Write out every line below that includes the word "finger".

══════

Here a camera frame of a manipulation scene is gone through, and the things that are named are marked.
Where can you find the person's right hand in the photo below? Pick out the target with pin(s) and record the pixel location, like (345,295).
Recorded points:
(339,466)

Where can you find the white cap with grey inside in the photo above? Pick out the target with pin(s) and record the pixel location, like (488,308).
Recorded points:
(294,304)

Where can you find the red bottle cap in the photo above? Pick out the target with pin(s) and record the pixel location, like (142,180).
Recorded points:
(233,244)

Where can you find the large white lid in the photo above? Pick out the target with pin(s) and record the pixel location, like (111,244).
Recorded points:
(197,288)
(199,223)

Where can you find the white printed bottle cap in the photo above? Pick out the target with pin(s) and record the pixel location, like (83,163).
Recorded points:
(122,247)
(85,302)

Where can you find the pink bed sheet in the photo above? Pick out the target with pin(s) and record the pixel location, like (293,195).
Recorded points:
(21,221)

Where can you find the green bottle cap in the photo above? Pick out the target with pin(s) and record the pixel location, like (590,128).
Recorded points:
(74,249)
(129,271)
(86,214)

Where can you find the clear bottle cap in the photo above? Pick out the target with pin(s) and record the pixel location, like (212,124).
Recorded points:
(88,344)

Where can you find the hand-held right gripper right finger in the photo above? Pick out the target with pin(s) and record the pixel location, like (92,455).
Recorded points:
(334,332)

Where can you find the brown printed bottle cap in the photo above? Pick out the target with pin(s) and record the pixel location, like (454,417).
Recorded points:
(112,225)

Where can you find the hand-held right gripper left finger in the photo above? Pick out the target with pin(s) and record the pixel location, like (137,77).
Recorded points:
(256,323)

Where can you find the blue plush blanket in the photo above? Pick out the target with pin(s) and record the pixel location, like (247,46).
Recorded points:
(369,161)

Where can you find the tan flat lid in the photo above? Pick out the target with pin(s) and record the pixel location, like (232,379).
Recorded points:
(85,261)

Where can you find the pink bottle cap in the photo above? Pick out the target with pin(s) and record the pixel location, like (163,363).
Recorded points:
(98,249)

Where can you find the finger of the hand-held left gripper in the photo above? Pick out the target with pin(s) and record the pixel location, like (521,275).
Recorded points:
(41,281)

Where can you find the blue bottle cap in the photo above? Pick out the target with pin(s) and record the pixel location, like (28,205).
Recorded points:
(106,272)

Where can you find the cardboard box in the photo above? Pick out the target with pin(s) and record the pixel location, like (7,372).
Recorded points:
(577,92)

══════

■ **Answer box**:
Where can you find the hand-held right gripper right finger in the photo above? Pick out the target with pin(s) and record the pixel location, like (92,455).
Where can you find the hand-held right gripper left finger in the photo above? Pick out the target with pin(s) and record the pixel location, like (137,77).
Where can you find the finger of the hand-held left gripper in the photo above? Pick out the target with pin(s) and record the pixel location, like (521,275).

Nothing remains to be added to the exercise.